While Quimper was in Spain, his son Colonel Manuel Quimper, was fighting for the Spanish cause in Peru. He had been serving in Upper Peru until named the commander-in-chief of Spanish forces of the southern coast of Peru on 9 February 1820. The young Manuel Quimper suffered a major defeat while defending the city of Nazca and was forced to flee to the coast in October 1820.

Meanwhile, in Madrid the senior Quimper received the military honor of La Cruz de San Hermenegildo in 1820. Quimper also began to receive recognition for his literary talent. In 1821 Imprenta Alvarez published his 180-page manuscript of Décima poetry entitled Laicas vivacidades de Quimper, antorcha peruana, acaecimientos del Perú en civiles guerras, promovidas por el Reino de Buenos-Ayres, desde el año 1809 hasta el de 1818, describing his personal observations of the civil wars in Peru from 1809 to 1818.
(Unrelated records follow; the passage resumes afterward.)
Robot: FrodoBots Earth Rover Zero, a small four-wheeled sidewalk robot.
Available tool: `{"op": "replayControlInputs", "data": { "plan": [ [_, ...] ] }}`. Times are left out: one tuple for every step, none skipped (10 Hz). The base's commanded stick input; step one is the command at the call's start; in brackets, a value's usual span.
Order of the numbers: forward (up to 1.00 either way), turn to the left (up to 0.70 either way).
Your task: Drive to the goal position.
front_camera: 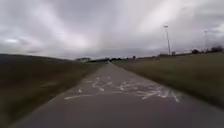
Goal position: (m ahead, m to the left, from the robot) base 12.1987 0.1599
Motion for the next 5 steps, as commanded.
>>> {"op": "replayControlInputs", "data": {
  "plan": [
    [0.7, 0.0],
    [0.7, 0.0],
    [0.7, 0.0],
    [0.7, 0.0],
    [0.7, 0.0]
  ]
}}
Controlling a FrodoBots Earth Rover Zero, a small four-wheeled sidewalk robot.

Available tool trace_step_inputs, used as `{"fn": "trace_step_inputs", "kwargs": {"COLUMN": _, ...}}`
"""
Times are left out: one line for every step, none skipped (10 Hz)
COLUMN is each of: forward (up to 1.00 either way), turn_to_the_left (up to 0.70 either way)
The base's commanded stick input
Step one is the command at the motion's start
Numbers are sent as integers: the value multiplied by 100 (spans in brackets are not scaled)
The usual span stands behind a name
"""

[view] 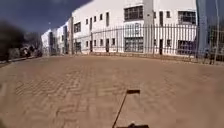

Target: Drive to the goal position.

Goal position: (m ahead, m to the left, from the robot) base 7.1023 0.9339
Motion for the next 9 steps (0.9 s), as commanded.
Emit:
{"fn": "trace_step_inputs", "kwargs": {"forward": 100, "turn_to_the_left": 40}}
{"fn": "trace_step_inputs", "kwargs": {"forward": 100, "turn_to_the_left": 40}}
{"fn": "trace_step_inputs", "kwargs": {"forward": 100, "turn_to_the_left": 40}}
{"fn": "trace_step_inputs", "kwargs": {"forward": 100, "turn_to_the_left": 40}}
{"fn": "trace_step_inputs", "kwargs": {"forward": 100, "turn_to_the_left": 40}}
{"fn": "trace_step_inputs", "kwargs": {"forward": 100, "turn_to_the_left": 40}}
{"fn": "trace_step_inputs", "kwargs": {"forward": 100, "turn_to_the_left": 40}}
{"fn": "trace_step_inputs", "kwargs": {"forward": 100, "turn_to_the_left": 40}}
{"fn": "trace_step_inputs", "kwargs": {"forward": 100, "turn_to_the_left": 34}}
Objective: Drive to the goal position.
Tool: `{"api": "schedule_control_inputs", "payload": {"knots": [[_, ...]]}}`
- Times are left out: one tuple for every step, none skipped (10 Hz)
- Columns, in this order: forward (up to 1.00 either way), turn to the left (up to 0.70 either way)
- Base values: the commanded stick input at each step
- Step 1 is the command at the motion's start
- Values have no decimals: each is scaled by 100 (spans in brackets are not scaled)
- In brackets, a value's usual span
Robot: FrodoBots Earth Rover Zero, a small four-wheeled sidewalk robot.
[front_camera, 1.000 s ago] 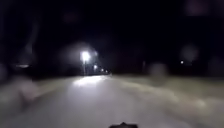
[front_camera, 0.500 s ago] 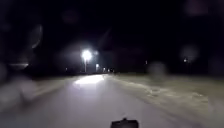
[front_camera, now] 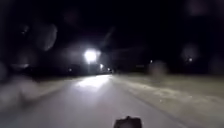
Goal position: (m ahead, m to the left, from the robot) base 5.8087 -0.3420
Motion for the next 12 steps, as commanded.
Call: {"api": "schedule_control_inputs", "payload": {"knots": [[100, 26], [100, 27], [100, 29], [100, 30], [100, 30], [100, 31], [100, 31], [100, 32], [100, 33], [100, 33], [100, 33], [100, 34]]}}
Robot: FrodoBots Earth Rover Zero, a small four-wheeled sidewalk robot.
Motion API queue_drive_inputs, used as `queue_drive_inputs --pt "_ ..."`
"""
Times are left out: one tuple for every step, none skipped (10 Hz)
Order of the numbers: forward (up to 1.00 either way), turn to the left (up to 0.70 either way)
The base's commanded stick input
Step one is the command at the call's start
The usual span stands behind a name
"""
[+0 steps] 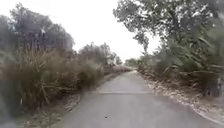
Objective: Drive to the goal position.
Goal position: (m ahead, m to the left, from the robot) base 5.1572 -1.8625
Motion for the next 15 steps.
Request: queue_drive_inputs --pt "0.70 0.00" --pt "0.70 0.00" --pt "0.70 0.00" --pt "0.70 0.00" --pt "0.70 -0.04" --pt "0.70 -0.16" --pt "0.70 -0.28" --pt "0.70 -0.03" --pt "0.70 -0.02" --pt "0.70 0.00" --pt "0.70 0.00" --pt "0.70 0.00" --pt "0.70 0.00" --pt "0.70 0.00" --pt "0.70 0.00"
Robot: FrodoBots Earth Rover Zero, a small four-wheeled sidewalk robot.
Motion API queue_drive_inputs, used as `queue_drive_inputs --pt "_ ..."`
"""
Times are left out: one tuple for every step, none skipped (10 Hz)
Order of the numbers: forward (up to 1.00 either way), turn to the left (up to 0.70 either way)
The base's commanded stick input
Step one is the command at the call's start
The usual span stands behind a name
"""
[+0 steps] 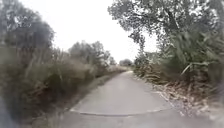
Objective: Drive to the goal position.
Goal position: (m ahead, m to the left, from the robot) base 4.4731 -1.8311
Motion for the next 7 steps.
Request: queue_drive_inputs --pt "0.70 0.00" --pt "0.70 0.00" --pt "0.70 0.00" --pt "0.70 0.00" --pt "0.70 0.00" --pt "0.70 0.00" --pt "0.70 0.00"
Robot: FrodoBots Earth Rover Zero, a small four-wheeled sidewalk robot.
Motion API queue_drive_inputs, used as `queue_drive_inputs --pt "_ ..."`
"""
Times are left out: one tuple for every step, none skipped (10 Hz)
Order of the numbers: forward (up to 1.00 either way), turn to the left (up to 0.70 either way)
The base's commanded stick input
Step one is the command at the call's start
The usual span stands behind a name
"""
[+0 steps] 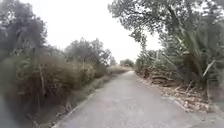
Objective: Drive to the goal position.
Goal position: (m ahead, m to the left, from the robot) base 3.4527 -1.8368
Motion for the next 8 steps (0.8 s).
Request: queue_drive_inputs --pt "0.70 0.00" --pt "0.70 0.00" --pt "0.70 0.00" --pt "0.70 0.00" --pt "0.70 0.00" --pt "0.70 0.00" --pt "0.70 0.00" --pt "0.70 0.00"
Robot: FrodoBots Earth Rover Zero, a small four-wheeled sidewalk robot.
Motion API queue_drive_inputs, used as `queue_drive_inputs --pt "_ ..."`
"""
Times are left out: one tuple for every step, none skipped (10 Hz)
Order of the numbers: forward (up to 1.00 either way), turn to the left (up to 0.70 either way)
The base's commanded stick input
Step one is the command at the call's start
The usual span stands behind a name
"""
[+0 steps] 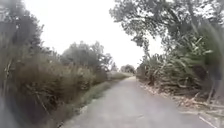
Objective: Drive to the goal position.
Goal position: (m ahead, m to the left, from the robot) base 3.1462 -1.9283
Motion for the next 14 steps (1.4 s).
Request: queue_drive_inputs --pt "0.70 0.00" --pt "0.70 0.00" --pt "0.70 0.00" --pt "0.70 0.00" --pt "0.70 0.00" --pt "0.70 0.00" --pt "0.70 0.00" --pt "0.70 0.00" --pt "0.70 0.00" --pt "0.70 0.00" --pt "0.70 0.00" --pt "0.70 0.00" --pt "0.70 0.00" --pt "0.70 0.00"
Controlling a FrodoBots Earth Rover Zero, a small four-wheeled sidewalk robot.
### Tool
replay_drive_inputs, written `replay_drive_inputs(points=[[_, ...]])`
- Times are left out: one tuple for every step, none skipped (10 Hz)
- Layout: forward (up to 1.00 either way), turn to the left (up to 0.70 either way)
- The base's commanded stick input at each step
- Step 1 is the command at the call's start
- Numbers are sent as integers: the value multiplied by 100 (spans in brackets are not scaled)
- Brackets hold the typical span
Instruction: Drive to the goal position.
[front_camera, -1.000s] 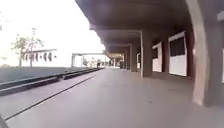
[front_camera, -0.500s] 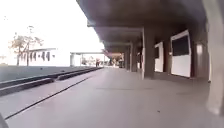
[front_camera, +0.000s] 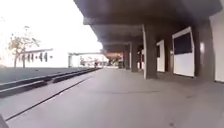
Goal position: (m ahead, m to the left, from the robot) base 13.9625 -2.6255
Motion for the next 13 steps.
replay_drive_inputs(points=[[70,35],[70,21],[70,6],[70,0],[70,0],[70,0],[70,0],[70,0],[70,0],[70,0],[70,0],[70,0],[70,0]])
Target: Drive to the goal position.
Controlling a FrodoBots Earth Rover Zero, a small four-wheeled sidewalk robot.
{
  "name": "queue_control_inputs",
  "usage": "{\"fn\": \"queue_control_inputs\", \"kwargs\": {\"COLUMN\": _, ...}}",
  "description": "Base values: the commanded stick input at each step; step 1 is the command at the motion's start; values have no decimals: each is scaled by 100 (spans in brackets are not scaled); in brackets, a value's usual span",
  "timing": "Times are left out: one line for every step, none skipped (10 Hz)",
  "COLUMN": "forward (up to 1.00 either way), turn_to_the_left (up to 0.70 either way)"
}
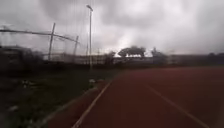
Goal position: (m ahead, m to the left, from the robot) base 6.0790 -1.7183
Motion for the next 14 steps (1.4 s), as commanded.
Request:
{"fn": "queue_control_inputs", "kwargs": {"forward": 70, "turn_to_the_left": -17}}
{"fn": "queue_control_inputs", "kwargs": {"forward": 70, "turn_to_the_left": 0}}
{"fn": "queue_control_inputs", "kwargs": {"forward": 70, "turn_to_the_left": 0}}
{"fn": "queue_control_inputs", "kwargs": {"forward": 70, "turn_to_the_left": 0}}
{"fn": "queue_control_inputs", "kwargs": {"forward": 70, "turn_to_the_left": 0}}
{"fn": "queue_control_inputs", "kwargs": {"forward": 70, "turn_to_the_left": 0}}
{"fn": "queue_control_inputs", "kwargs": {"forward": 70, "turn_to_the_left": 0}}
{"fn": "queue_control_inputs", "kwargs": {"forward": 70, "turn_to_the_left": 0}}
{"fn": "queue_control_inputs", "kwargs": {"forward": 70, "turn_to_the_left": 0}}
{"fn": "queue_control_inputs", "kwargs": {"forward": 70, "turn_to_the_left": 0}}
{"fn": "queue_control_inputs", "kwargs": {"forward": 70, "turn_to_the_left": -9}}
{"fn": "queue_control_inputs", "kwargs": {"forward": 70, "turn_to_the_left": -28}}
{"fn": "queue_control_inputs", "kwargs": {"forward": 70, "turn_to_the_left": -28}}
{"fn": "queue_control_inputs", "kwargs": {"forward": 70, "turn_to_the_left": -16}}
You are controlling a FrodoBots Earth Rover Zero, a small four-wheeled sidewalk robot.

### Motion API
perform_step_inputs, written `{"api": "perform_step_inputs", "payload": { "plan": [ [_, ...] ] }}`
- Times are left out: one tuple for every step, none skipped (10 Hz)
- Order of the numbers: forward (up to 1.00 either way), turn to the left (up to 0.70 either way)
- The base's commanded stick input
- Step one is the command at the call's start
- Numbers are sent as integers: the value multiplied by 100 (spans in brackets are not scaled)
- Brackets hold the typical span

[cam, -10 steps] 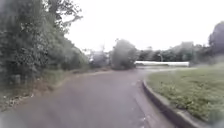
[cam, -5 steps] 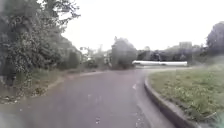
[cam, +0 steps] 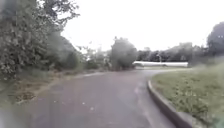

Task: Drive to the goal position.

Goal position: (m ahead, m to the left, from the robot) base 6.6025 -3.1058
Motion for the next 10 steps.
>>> {"api": "perform_step_inputs", "payload": {
  "plan": [
    [70,-22],
    [70,-7],
    [70,-18],
    [70,-24],
    [70,-13],
    [70,-1],
    [70,-10],
    [70,-22],
    [70,0],
    [70,0]
  ]
}}
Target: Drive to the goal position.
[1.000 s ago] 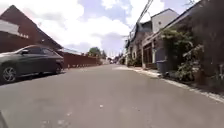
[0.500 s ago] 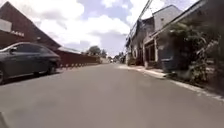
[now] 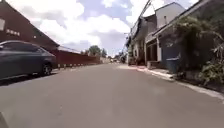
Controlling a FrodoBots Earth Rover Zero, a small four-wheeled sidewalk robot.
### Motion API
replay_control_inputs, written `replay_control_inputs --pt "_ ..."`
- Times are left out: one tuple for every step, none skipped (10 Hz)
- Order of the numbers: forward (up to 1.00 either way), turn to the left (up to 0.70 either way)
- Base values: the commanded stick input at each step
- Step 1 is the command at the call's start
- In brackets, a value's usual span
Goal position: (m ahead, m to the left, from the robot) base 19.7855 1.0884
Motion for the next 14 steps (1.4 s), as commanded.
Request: replay_control_inputs --pt "1.00 0.00" --pt "1.00 0.00" --pt "1.00 0.00" --pt "1.00 0.00" --pt "1.00 0.00" --pt "1.00 0.00" --pt "1.00 0.00" --pt "1.00 0.00" --pt "1.00 0.00" --pt "1.00 0.00" --pt "1.00 0.00" --pt "1.00 0.00" --pt "1.00 0.00" --pt "1.00 0.00"
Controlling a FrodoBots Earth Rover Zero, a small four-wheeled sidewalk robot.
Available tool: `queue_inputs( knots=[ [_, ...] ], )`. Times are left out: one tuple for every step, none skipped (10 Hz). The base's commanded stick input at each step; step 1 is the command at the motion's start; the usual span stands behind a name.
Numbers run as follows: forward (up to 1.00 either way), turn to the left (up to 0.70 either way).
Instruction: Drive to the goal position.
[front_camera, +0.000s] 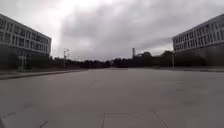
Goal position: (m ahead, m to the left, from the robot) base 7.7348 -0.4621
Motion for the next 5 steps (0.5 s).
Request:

Still showing regret over the loss of the documents which had been destroyed at Puno, at the end of 1821 he solicited the endorsement of José de Bustamante, the director-general of the National Armada, for the publication of a recounting of his experiences aboard the Atrevida in Manila Bay thirty years earlier. He apparently received no support from Bustamante. Nevertheless, in 1822 Quimper published in Madrid his book Islas Sandwich: Descripción sucinta de este archipiélago, which had been previously published in El Mercurio Peruano. In the "Introducción" to this book he attempted to explain himself and his return to Spain, citing his naval service to Spain since adolescence, and the fact that he had been treated as an American in Spain, and as a Spaniard in Peru.

==Return to Peru==

Quimper longed to return to his native land of Peru and in February 1822 took steps to assure sympathetic treatment there upon his return. He returned shortly thereafter and is reported to have become a Peruvian "Patriot" in 1823. The government of the Republic of Peru named him a naval commander in 1827 and later a captain. He continued his literary pursuits and wrote the poem Poema raro, segments of which were published in La Gazeta de Lima. He died in Lima in April 1844.